TASK BRIEF:
Line by line, copy the material below exactly as given.

DATA EXTRACT:
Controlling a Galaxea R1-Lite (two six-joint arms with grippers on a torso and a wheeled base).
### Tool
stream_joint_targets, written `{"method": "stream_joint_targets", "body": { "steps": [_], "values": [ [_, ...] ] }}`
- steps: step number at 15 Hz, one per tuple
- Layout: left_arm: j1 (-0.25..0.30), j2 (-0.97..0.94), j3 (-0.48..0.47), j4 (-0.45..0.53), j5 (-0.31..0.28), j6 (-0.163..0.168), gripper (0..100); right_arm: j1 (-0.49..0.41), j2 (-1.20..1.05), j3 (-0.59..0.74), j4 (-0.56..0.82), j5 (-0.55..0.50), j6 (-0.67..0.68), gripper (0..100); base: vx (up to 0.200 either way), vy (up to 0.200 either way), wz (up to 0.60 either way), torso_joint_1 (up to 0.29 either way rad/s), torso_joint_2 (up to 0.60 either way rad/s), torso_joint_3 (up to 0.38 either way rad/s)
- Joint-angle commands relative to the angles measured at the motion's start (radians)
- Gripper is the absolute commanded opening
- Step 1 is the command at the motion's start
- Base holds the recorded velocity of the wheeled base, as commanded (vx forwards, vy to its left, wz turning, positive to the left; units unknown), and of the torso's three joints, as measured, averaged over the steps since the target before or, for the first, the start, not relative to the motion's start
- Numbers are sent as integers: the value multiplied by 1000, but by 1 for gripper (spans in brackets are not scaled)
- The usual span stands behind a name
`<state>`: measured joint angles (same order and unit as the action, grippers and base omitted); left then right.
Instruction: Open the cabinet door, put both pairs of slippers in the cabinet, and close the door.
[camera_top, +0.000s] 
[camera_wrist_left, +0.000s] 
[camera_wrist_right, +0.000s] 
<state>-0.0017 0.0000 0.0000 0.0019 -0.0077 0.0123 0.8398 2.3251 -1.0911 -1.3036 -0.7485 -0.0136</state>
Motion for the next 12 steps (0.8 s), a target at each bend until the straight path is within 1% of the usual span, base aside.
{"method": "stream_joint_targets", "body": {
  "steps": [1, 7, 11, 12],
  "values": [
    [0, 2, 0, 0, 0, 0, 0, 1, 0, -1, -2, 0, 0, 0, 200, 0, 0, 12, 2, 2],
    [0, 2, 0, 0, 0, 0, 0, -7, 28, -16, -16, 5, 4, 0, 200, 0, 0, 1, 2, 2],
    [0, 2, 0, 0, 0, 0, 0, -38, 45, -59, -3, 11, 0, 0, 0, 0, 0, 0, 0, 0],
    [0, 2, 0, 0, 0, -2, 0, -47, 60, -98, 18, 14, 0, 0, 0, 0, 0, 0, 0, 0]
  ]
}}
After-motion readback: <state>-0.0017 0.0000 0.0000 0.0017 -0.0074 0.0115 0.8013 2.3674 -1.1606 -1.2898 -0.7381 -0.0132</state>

WRITTEN ANSWER:
Controlling a Galaxea R1-Lite (two six-joint arms with grippers on a torso and a wheeled base).
### Tool
stream_joint_targets, written `{"method": "stream_joint_targets", "body": { "steps": [_], "values": [ [_, ...] ] }}`
- steps: step number at 15 Hz, one per tuple
- Layout: left_arm: j1 (-0.25..0.30), j2 (-0.97..0.94), j3 (-0.48..0.47), j4 (-0.45..0.53), j5 (-0.31..0.28), j6 (-0.163..0.168), gripper (0..100); right_arm: j1 (-0.49..0.41), j2 (-1.20..1.05), j3 (-0.59..0.74), j4 (-0.56..0.82), j5 (-0.55..0.50), j6 (-0.67..0.68), gripper (0..100); base: vx (up to 0.200 either way), vy (up to 0.200 either way), wz (up to 0.60 either way), torso_joint_1 (up to 0.29 either way rad/s), torso_joint_2 (up to 0.60 either way rad/s), torso_joint_3 (up to 0.38 either way rad/s)
- Joint-angle commands relative to the angles measured at the motion's start (radians)
- Gripper is the absolute commanded opening
- Step 1 is the command at the motion's start
- Base holds the recorded velocity of the wheeled base, as commanded (vx forwards, vy to its left, wz turning, positive to the left; units unknown), and of the torso's three joints, as measured, averaged over the steps since the target before or, for the first, the start, not relative to the motion's start
- Numbers are sent as integers: the value multiplied by 1000, but by 1 for gripper (spans in brackets are not scaled)
- The usual span stands behind a name
`<state>`: measured joint angles (same order and unit as the action, grippers and base omitted); left then right.
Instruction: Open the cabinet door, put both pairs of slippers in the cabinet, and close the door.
[camera_top, +0.000s] 
[camera_wrist_left, +0.000s] 
[camera_wrist_right, +0.000s] 
<state>-0.0017 0.0000 0.0000 0.0019 -0.0077 0.0123 0.8398 2.3251 -1.0911 -1.3036 -0.7485 -0.0136</state>
Motion for the next 12 steps (0.8 s), a target at each bend until the straight path is within 1% of the usual span, base aside.
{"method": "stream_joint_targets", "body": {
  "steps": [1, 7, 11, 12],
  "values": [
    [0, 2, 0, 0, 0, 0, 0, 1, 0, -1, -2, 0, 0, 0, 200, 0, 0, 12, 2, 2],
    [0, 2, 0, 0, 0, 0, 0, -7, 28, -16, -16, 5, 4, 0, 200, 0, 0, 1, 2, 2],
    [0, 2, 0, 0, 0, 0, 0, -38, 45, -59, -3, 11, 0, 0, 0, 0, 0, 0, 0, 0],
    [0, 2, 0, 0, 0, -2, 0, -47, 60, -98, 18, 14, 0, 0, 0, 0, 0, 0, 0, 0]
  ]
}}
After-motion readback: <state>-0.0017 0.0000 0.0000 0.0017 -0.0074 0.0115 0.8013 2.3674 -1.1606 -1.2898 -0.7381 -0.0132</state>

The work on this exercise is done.